### EXERCISE BRIEF
Please copy exactly every line from the one that contains "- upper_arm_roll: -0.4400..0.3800" to the end of the data below, with both ends included and no other lines.

+++ DATA BELOW

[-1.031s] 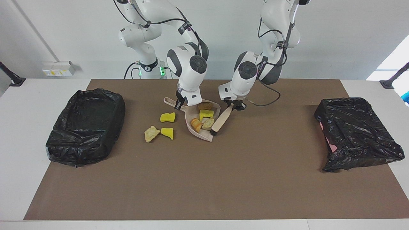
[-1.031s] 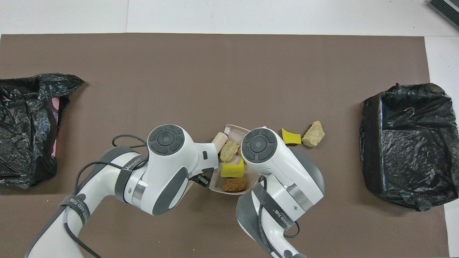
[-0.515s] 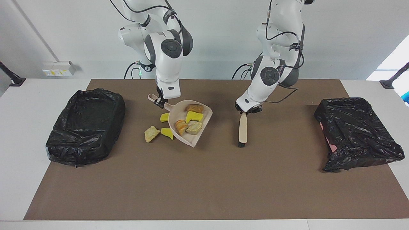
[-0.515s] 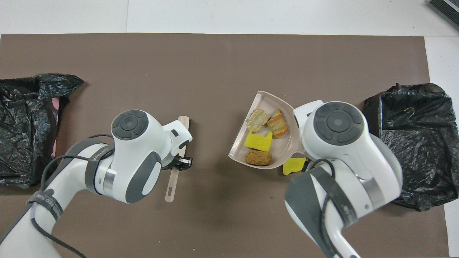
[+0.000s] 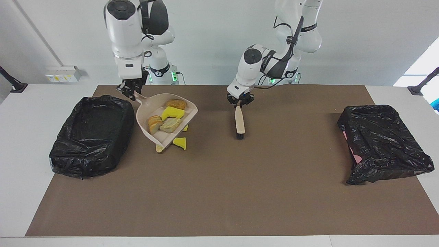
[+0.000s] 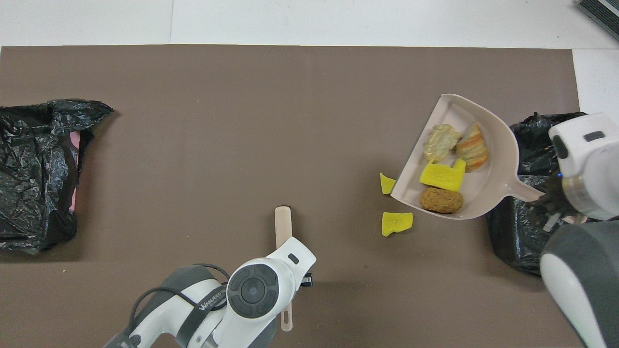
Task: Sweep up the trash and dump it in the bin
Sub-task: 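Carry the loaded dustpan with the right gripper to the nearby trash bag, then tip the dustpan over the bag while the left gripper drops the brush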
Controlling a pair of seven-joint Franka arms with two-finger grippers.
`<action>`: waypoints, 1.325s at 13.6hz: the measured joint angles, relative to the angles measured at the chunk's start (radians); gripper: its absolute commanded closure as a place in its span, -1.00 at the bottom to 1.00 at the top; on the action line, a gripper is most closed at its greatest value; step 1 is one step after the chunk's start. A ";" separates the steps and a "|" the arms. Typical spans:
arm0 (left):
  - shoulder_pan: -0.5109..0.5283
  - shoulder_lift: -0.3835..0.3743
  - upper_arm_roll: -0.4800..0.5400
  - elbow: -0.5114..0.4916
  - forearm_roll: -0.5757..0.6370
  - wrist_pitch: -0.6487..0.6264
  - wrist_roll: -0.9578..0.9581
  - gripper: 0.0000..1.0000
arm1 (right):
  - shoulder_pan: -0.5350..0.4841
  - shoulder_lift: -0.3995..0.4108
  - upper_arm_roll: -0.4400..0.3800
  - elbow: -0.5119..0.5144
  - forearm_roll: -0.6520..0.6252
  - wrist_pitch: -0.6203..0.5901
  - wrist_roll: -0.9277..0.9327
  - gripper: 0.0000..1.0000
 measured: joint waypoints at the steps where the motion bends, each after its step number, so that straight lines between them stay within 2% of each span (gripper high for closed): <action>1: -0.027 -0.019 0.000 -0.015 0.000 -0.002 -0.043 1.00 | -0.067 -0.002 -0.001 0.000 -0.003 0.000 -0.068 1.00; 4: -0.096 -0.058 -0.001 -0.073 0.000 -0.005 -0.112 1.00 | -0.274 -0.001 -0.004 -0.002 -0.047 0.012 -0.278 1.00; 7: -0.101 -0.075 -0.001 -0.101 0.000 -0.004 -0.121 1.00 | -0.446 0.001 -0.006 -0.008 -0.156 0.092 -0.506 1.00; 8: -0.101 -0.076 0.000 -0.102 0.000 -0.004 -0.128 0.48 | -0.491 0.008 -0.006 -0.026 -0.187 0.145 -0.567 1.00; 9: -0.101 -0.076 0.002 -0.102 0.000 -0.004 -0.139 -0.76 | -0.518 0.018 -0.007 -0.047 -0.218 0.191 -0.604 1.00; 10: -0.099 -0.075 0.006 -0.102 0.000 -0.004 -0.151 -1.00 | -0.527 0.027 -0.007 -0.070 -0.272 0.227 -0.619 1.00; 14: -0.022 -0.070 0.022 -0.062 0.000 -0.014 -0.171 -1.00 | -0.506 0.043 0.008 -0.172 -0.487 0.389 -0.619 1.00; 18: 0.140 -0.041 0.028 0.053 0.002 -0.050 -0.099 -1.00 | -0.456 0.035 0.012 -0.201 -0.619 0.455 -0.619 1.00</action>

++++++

### ANSWER TO THE EXERCISE
  - upper_arm_roll: -0.4400..0.3800
  - elbow: -0.5119..0.5144
  - forearm_roll: -0.6520..0.6252
  - wrist_pitch: -0.6203..0.5901
  - wrist_roll: -0.9277..0.9327
  - gripper: 0.0000..1.0000
 measured: joint waypoints at the steps where the motion bends, each after its step number, so that straight lines between them stay within 2% of each span (gripper high for closed): <action>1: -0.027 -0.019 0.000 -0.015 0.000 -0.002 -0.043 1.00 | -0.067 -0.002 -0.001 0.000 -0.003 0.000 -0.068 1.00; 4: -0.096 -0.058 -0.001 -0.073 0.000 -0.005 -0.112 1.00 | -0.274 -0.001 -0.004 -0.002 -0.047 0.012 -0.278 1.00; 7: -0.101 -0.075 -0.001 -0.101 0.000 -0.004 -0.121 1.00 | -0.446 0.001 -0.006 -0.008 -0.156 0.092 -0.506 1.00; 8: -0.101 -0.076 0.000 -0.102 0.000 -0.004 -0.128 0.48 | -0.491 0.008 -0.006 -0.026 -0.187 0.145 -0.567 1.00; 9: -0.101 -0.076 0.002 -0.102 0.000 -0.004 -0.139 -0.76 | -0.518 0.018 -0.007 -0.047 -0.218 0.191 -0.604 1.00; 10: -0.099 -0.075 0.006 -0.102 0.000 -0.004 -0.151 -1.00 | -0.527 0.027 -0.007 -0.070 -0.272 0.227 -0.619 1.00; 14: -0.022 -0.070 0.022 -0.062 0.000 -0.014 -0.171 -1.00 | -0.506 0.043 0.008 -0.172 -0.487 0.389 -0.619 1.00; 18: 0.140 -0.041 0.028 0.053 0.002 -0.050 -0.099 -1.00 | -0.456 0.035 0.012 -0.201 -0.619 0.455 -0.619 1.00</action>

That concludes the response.